- [Activity] Copy the first line of the entries below and every line after it through the line containing "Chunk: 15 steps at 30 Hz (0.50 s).". Do not include pictures.

- [Available data]
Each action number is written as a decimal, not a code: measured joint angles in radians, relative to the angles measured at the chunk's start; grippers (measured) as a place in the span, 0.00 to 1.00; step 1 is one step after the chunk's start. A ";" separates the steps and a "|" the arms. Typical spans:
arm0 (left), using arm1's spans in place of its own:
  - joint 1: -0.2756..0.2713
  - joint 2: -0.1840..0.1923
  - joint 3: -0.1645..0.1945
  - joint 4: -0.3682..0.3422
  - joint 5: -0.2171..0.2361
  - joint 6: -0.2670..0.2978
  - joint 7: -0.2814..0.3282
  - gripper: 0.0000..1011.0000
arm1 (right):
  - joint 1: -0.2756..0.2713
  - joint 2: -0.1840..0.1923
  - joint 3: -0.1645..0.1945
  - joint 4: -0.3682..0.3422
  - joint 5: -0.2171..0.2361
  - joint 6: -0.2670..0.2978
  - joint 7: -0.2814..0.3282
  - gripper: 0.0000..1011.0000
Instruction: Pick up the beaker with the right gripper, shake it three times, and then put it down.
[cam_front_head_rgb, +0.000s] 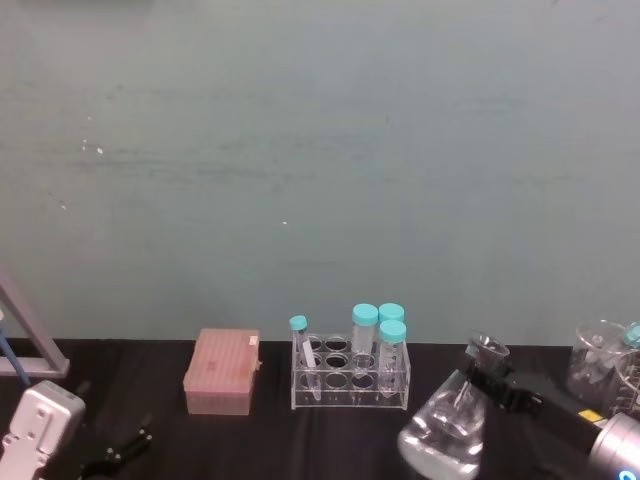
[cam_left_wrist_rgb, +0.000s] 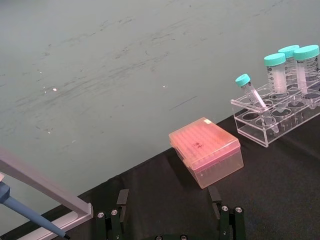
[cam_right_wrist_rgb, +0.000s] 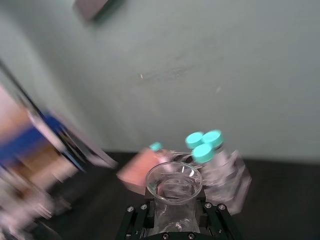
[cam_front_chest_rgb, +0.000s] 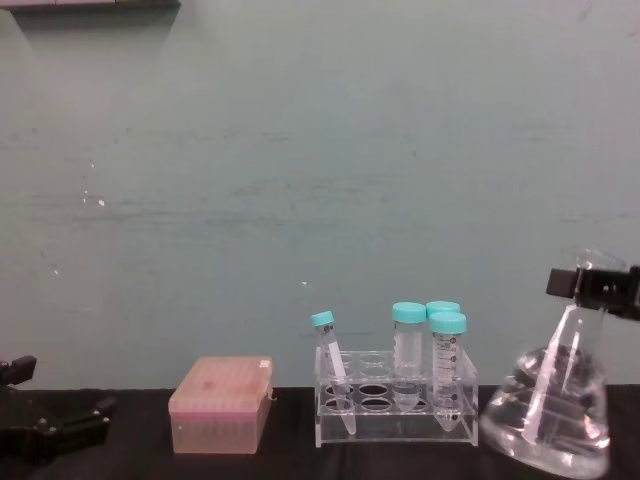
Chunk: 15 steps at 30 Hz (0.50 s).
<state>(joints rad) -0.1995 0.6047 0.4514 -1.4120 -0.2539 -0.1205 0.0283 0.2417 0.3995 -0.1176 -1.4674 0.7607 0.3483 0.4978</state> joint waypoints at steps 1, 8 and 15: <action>0.000 0.000 0.000 0.000 0.000 0.000 0.000 0.99 | 0.004 0.020 -0.020 -0.001 -0.045 -0.040 0.007 0.45; 0.000 0.000 0.000 0.000 0.000 0.000 0.000 0.99 | 0.051 0.164 -0.169 0.006 -0.441 -0.352 -0.022 0.45; 0.000 0.000 0.000 0.000 0.000 0.000 0.000 0.99 | 0.082 0.235 -0.253 0.018 -0.795 -0.507 -0.138 0.45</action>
<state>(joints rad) -0.1995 0.6047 0.4514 -1.4120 -0.2539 -0.1205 0.0283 0.3234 0.6349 -0.3708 -1.4490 -0.0339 -0.1583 0.3594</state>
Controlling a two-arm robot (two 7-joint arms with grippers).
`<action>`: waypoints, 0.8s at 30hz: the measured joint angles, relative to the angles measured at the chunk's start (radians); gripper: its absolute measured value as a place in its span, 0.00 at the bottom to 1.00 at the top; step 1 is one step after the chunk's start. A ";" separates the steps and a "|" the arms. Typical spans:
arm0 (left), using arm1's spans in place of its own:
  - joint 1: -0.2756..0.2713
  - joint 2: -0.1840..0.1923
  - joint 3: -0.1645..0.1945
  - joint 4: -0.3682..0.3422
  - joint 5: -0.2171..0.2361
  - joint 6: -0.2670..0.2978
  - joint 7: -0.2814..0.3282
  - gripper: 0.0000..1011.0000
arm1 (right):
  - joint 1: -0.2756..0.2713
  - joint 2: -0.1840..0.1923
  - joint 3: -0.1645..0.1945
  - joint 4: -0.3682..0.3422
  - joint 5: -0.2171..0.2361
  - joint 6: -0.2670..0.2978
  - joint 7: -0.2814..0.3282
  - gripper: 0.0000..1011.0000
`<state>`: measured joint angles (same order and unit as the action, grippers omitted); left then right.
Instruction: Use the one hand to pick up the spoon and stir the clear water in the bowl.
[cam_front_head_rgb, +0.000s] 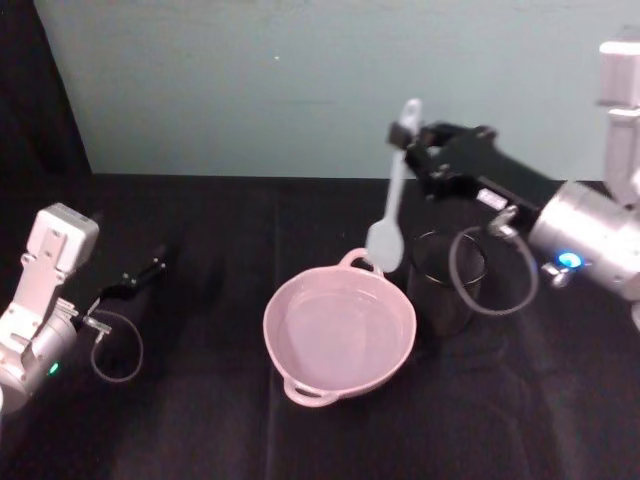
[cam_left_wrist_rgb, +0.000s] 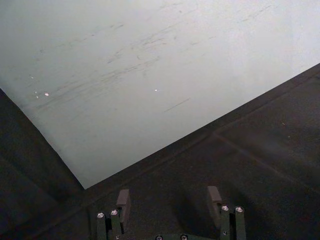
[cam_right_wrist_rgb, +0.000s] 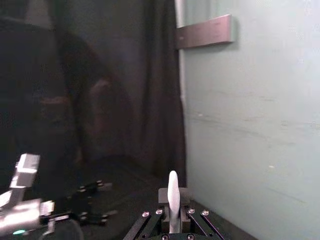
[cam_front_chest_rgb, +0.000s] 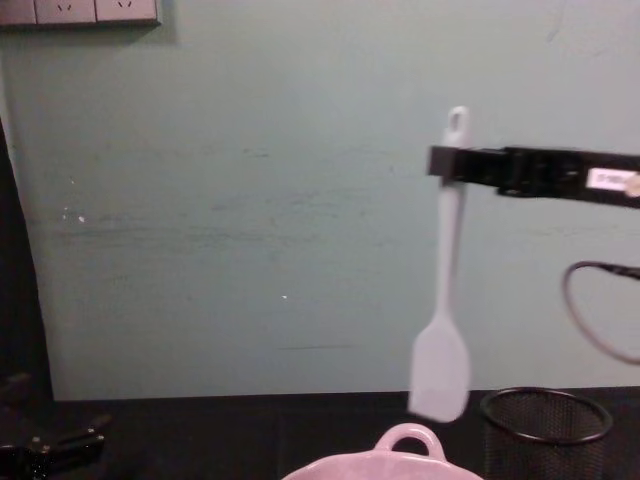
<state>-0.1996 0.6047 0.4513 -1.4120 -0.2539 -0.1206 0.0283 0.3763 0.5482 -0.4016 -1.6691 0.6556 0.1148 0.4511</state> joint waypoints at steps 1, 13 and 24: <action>0.000 0.000 0.000 0.000 0.000 0.000 0.000 0.99 | 0.003 -0.005 -0.008 0.000 -0.004 0.001 0.003 0.11; 0.000 0.000 0.000 0.000 0.000 0.000 0.000 0.99 | 0.007 -0.071 -0.117 0.070 -0.126 -0.066 0.028 0.11; 0.000 0.000 0.000 0.000 0.000 0.000 0.000 0.99 | -0.036 -0.117 -0.120 0.150 -0.157 -0.153 0.067 0.11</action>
<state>-0.1996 0.6047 0.4514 -1.4120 -0.2539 -0.1205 0.0283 0.3408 0.4312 -0.5216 -1.5195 0.4987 -0.0381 0.5179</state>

- [Exercise output]
Each action number is written as a decimal, not a code: measured joint angles in radians, relative to the angles measured at the chunk's start; grippers (measured) as a place in the span, 0.00 to 1.00; step 1 is one step after the chunk's start. A ";" separates the steps and a "|" the arms. Typical spans:
arm0 (left), using arm1's spans in place of its own:
  - joint 1: -0.2756..0.2713
  - joint 2: -0.1840..0.1923
  - joint 3: -0.1645..0.1945
  - joint 4: -0.3682..0.3422
  - joint 5: -0.2171..0.2361
  - joint 6: -0.2670..0.2978
  - joint 7: -0.2814..0.3282
  - gripper: 0.0000..1011.0000
arm1 (right):
  - joint 1: -0.2756..0.2713
  - joint 2: -0.1840..0.1923
  - joint 3: -0.1645..0.1945
  - joint 4: -0.3682..0.3422
  - joint 5: -0.2171..0.2361
  - joint 6: -0.2670..0.2978
  - joint 7: -0.2814..0.3282
  - gripper: 0.0000..1011.0000
Instruction: Pick up the beaker with the right gripper, shake it three times, and then put it down.
[cam_front_head_rgb, +0.000s] 
[cam_left_wrist_rgb, +0.000s] 
[cam_right_wrist_rgb, +0.000s] 
[cam_front_chest_rgb, +0.000s] 
Chunk: 15 steps at 30 Hz (0.50 s).

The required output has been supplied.